Estuve una vez en un reino en donde un religioso, al ir a ver al rey, preguntó algunas noticias sobre la corte, y la persona a la que se dirigió le dijo: «Pero, padre, ¿para qué tienen los religiosos que mezclarse en los asuntos de los reyes?». Es que en ese reino no se habla nunca del rey. Y como es una persona sagrada, le tienen tanto respeto a todo lo que se refiere a él, que nunca hablan de ello. De ahí viene que en ese reino todos estén unidos al rey y no está permitido pronunciar una sola palabra contra sus órdenes.
Cuando veis que surge algún desorden en las comunidades en las que no hay unión ni con la superiora ni entre las inferiores, ¿de dónde creéis que proviene esto?

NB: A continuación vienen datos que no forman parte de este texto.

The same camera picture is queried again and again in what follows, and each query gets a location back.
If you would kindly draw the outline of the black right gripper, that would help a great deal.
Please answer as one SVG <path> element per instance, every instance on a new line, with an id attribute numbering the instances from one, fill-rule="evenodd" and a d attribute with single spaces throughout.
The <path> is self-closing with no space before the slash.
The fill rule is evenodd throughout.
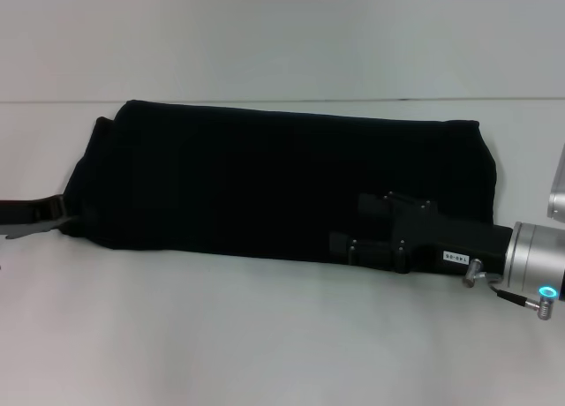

De que algún espíritu herido se ha quejado a otro, una religiosa a otra, ésta a otra, y así todo esto se ha ido fomentando en los espíritus. ¿Qué pasa entonces? Es como una convulsión. Todo se revuelve; la toman con los superiores, se critica todo lo que hacen, de forma que el diablo se sirve muchas veces de esos espíritu mal hechos para perder todo el orden que había en una Compañía. Por eso hermanas mías, acordaos de lo que hoy os digo, que éste es el mal mayor que hay en las comunidades y que es preciso que la Compañía de la Caridad ponga mucho cuidado en no caer en este defecto; por eso os ha dado Dios esta regla.

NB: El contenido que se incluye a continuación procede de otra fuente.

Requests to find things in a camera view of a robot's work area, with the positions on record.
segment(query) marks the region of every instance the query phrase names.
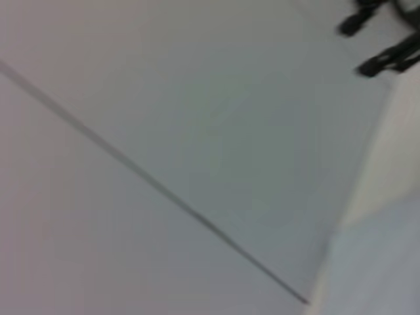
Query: dark line
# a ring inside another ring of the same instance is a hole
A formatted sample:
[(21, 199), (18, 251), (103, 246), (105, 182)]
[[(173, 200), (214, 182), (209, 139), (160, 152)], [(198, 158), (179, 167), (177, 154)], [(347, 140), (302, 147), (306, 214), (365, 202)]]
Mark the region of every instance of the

Pero una de las prácticas más hermosas que puede haber en una compañía, cuando Dios permite que una persona se sienta afligida por esta tentación, es recurrir a la oración; y si esto continúa, declararse al superior. Porque con las tentaciones pasa muchas veces como con los tumores: si no se les hace salir fuera, pueden matar al enfermo extendiéndose por alguna parte que no pueda defenderse de ellos. Del mismo modo una persona que se siente agitada por algún mal pensamiento, tiene que decir: «Llevo un tumor en el corazón; tengo mucho miedo de que reviente y me mate. Dios mío, recurro a ti; no permitas que sucumba a esta tentación. Dios mío, concédeme la gracia de no ofenderte jamás». Eso es lo que hay que hacer. Y puesto que Dios quiere que nos sirvamos de los medios que nos ha dejado para ello, que consisten en recurrir a los buenos servidores suyos, que son sus lugartenientes en esta tierra, conviene ir a buscar a la superiora y decirle: «Señorita, no se imagina usted la tentación que estoy sufriendo; ruegue a Dios por mí, se lo suplico». Si lo hacéis así, mis queridas hijas, ¿qué ocurrirá? Que os veréis libres de la tentación o al menos recibiréis fuerzas para resistirla. Si el mal se aparta inmediatamente de vosotras, tenéis motivos para alabar a Dios; si no os abandona y permite Dios que continúe por algún motivo secreto, él os dará fuerzas para no sucumbir. Pero, de ordinario, las tentaciones cesan apenas se las decimos a los superiores, e incluso algunas veces cuando nos decidimos a hacerlo.
Padre, se lo he dicho a la superiora, pero me parece que la he apenado y ella a mí, en lugar de animarme. – Sin embargo, no deje de hacerlo así. Es una prueba que Dios le da a usted. Y aunque le parezca que no le sirve de nada, no deje de hacerlo, porque la comunicación produce los mismos efectos en el alma que la sangría en el cuerpo, cuando se hace a las personas que lo necesitan. Por tanto, sed fieles a esta práctica. No digáis nunca vuestras preocupaciones más que a los superiores y manteneos reservadas con los demás.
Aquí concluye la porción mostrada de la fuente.